C’est un élément central du raisonnement néo-libéral puisqu’il sert de
justification à l’idée d’une « main invisible du marché » censée équilibrer la
machine pour le bien commun.
En effet, l’idée est que si notre civilisation a pu naître quasi
« spontanément » à elle-même (darwinisme social) en s’autorégulant avec succès
pour le bien commun, il peut (doit) donc en être ainsi du « Marché », dont
l’action des individus agissant dans leur propre intérêt est censé aboutir à une
sorte d’autorégulation globale tout aussi « spontanément » favorable au bien
commun.
La « réussite » du darwinisme social justifierait ainsi le recours au darwinisme
économique.
Pour Hayek, la justice sociale est d’ailleurs une hérésie. Les règles du jeu
étant impersonnelles et valables pour tous, chacun doit admettre son sort sans
se rebeller. Quant à ceux qui se plaindraient d'être aliénés par un ordre
marchand, ce sont «des êtres non domestiqués, non civilisés».
Selon Hayek bien sûr, la démocratie elle-même n’est un système viable que si
elle ne contrarie pas les principes libéraux, le marché donc.
Même si la chose est théorisée abruptement par Hayek, on reconnaît bien dans
cette « philosophie » d’un marché nécessairement libre et tout puissant une
pensée libérale contemporaine où le régime politique n’est finalement qu’un
système utilitaire et inférieur, destiné au mieux à expédier les affaires
courantes...
Dans son texte
« Contre Hayek », qui a nourrit ces lignes, Alain de Benoits conclut en disant que « Hayek
est conduit (…) à faire du marché un
concept global, indépassable en raison de son caractère totalisant. Le résultat
est une nouvelle utopie. (…) car il
est clair en réalité qu'à défaut de l'achat d'une paix sociale par
l'Etat-Providence, l'ordre de marché aurait été balayé depuis longtemps. (…)

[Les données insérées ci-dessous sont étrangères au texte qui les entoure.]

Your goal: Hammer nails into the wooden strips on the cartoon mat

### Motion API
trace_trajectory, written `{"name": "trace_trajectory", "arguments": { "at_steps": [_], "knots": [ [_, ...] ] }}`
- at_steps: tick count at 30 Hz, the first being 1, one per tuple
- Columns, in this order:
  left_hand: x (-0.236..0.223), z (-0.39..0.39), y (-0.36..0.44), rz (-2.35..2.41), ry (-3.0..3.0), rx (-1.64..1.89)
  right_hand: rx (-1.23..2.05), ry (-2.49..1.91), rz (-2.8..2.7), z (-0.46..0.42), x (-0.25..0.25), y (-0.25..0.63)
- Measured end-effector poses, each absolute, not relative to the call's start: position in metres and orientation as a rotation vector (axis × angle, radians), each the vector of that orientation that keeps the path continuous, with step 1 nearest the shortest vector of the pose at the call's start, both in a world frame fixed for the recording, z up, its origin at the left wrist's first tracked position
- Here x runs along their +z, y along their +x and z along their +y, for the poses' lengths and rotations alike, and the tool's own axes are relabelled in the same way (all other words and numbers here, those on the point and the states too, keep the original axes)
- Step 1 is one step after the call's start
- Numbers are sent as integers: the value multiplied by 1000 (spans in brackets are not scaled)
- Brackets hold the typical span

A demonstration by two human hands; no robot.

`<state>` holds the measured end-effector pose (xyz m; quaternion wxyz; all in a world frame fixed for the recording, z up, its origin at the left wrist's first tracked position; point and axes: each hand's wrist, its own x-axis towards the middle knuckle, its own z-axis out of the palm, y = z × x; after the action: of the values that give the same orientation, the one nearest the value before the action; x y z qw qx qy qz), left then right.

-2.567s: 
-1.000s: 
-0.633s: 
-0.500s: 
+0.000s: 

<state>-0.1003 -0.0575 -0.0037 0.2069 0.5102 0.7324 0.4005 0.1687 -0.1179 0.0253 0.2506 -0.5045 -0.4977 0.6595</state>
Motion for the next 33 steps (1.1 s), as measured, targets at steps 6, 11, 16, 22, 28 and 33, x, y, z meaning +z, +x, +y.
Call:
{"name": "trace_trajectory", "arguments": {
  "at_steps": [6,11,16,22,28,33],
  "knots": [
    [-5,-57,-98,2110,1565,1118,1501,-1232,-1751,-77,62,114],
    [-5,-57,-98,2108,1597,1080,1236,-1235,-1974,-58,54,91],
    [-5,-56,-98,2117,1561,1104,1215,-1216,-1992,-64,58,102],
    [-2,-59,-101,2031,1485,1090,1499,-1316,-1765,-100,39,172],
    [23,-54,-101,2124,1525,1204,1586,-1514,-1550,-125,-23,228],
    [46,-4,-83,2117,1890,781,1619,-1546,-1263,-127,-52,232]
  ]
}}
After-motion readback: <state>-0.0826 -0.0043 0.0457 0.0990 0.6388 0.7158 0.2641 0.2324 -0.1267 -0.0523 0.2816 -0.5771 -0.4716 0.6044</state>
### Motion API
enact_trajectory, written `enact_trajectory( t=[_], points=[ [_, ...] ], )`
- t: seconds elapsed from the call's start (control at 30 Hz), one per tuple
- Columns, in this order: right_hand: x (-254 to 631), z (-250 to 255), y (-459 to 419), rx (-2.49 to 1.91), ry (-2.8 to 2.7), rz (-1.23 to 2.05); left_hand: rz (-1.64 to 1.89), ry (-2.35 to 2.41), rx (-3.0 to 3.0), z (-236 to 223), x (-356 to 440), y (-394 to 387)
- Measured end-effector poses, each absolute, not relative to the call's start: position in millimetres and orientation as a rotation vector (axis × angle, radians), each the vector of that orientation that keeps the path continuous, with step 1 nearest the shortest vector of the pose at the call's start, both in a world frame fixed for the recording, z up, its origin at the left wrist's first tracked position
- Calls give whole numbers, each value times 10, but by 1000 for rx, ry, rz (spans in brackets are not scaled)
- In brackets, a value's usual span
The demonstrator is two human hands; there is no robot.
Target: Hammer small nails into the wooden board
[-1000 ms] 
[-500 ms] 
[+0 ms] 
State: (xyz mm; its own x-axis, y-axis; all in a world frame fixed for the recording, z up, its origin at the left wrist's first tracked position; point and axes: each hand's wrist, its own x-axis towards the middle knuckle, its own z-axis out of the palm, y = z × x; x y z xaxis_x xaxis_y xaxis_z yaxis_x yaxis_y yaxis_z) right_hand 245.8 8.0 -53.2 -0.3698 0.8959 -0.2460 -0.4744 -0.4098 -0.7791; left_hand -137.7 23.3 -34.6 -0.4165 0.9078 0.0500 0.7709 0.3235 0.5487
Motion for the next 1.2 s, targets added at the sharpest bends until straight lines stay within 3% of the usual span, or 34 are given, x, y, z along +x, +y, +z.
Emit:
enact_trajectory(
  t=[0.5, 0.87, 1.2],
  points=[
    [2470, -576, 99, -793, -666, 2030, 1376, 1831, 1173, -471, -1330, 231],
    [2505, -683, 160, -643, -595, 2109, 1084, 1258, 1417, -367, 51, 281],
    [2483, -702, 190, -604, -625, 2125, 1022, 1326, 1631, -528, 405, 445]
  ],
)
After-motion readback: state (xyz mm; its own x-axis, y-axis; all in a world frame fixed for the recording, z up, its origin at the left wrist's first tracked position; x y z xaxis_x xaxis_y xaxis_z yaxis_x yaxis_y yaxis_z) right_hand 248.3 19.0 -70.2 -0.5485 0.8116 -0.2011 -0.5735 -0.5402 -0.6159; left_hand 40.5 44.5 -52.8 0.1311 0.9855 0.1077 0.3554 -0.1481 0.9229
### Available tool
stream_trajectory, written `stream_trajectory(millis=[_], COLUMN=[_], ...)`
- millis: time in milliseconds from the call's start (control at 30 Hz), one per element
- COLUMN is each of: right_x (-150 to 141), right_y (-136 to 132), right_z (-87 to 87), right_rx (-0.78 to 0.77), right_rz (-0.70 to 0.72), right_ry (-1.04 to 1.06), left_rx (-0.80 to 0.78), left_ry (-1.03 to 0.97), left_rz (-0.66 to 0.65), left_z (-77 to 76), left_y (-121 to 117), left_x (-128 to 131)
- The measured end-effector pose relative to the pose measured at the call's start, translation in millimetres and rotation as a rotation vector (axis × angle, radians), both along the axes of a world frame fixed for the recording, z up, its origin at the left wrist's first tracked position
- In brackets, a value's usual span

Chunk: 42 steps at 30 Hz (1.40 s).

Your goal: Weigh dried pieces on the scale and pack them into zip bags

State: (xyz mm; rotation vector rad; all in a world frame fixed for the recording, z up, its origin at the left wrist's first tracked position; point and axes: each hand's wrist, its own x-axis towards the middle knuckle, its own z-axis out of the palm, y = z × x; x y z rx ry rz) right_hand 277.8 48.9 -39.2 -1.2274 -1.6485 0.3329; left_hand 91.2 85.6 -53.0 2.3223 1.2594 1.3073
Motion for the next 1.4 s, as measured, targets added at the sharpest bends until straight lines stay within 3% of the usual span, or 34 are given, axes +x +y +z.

Qu'on puisse prétendre aujourd'hui rénover la « pensée nationale » en s'appuyant
sur ce genre de théories en dit long sur l'effondrement de cette pensée. »
Par ailleurs, après avoir été contraint d'éponger les dettes de Wall Street et
de la City en nationalisant les pertes des spéculateurs, reste donc à savoir
combien de temps encore l'Etat-Providence pourra encore "acheter la paix
sociale".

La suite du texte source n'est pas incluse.